NBOMe substituent on psychedelic amphetamines

[marzipan93]

Does anyone know if there has been any work done to follow up on the 25I-NBOMe PEA analogs, specifically, with the 3-carbon amphetamines? If this substituent gives a 15x potency increase as well as more intense visuals (compared with the parent molecule: 2C-I), what would happen with the DOX series or the TMA series?

I have searched around, but I can only find one reference in the journals. I don't own a subscription to said journal, so I can't get to the paper without going to the library, and I am too lazy for that.. The referenced compound was the DOI-NBOMe analog. I am sure that all they do is list the IC-50 for the seretonigenic activity, which doesn't say much other than potency guestimations when compared to other IC-50s.

With the potency of the 25I compound giving a dose around 500ug-2mg (down from 20-25mg for 2C-I), the 3-carbon analogs could be dangerously potent. DOI is at 2-3mg, so if the SAR trend is maintained, we get something around 100ug for this N-benzyl substituent.. LSD potency. This substituent has also been implicated in a few deaths, so the danger is real.

I am interested in the TMA-2-NBOMe analog. TMA-2 is around 35mg, so this one sould be in range of the 25I analog (500ug-2mg). The 2,4,5-scaffold is the same as 2C-I, but qualitatively, I prefer TMA-2 many times over 2C-I. And considering the suprising results with the N-Me-TMA-2, this might be very interesting indeed.

I apologize to the staff if I am breaking rules here... I'm new, and I honestly can't tell if this is not proper after reading the rules. If this isn't the proper forum for this kind of talk, I can go elsewhere.. just let me know.

 

[sekio]

The original paper which characterised the 25x-NBOMe family also touched on the DOx analogs. as well as a few other ones - FLY analogs (more potent) and tryptamines (much less), and a-methylation on the benzyl group as well as N-methylation (all methylation decreases potency).

41 = 2C-B
35 = DOB
231 = 25B-NBOMe
234 = DOB-NBOMe

As you can see DOB-NBOMe isn't actually that much more potent than DOB, whereas 25B is 100s of times more active than 2C-B.
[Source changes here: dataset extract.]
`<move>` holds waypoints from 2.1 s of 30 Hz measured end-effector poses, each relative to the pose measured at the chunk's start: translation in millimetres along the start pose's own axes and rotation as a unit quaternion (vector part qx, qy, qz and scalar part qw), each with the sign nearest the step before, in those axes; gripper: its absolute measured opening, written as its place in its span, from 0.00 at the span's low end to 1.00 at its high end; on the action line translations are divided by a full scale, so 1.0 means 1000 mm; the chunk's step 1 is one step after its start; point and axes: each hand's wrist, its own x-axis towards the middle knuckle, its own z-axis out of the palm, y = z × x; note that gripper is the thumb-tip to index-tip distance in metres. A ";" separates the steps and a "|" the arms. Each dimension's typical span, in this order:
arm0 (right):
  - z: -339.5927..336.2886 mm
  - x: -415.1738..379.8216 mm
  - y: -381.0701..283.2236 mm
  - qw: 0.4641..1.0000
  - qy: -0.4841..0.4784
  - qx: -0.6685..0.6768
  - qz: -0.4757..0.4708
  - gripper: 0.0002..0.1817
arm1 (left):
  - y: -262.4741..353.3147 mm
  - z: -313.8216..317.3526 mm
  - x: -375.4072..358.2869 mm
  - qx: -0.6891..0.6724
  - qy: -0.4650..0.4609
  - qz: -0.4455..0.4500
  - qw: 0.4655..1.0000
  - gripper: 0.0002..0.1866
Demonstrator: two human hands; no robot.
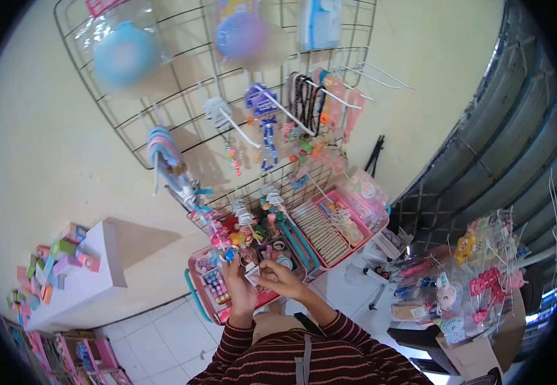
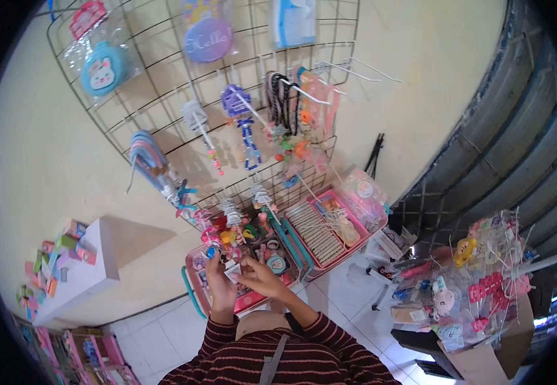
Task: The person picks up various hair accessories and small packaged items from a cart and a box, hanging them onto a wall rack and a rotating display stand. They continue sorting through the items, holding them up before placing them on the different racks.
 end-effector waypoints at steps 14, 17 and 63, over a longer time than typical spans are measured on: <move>-0.035 0.010 0.032 0.971 0.236 -0.021 -0.016 0.08 | -0.070 -0.095 0.003 0.215 -0.051 -0.171 0.960 0.10; -0.031 0.022 0.030 0.981 0.189 -0.043 -0.016 0.08 | -0.076 -0.098 -0.006 0.206 -0.053 -0.202 0.956 0.12; -0.039 0.082 0.069 0.943 0.213 -0.240 -0.090 0.08 | -0.078 -0.111 -0.004 0.165 -0.012 -0.239 0.957 0.29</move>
Subjective tests have revealed that NBOMe-mescaline (345-trimethoxy-PEA) was a flop - not active like the 25x series - so I highly doubt TMA-NBOMe would pan out. Maybe 25O-NBOMe? (FWIW, 2C-O series sucks, compared to other substs there. I would rather see 25T2-NBOMe )

The SAR with the NBOMe series is very tricky and not everything is what it seems. There is definitely no 1:1 corresponence where you can just plug a N-benzyl on a PEA and have it be a "super" version.

 

[Hammilton]

With the more dangerous 4-methylthio analogues, perhaps this would be a good way to increase potency to the point that MAO inhibition was irrelevant and make them safer.

 

[ebola?]

People have written off psychedelic NBOMe-amphetamines as "too weak", but I think that this is quite hasty. A compound presenting a fruitful subjective experience with an active dose of 10-20 mg is way more valuable than a physiologically difficult and/or experientially flawed psychedelic with an active dosage in the microgram range.

With the more dangerous 4-methylthio analogues, perhaps this would be a good way to increase potency to the point that MAO inhibition was irrelevant and make them safer.

Good point, but because the 25X-NBOMe compounds don't feel particularly similar to the corresponding 2CXs, there is no reason to expect retention of the 'magic' of the 2CT-series.

ebola

 

[ebola?]

I'm going to fix the topic name (you named an n-benzoxy-methoxy substituent, which doesn't make sense (you can't have an oxy methoxy )).

ebola

 

[Hammilton]

Maybe the magic will be even better!

you could have benzylperoxy... Not super likely to go BOOM but maybe if you hit it hard enough.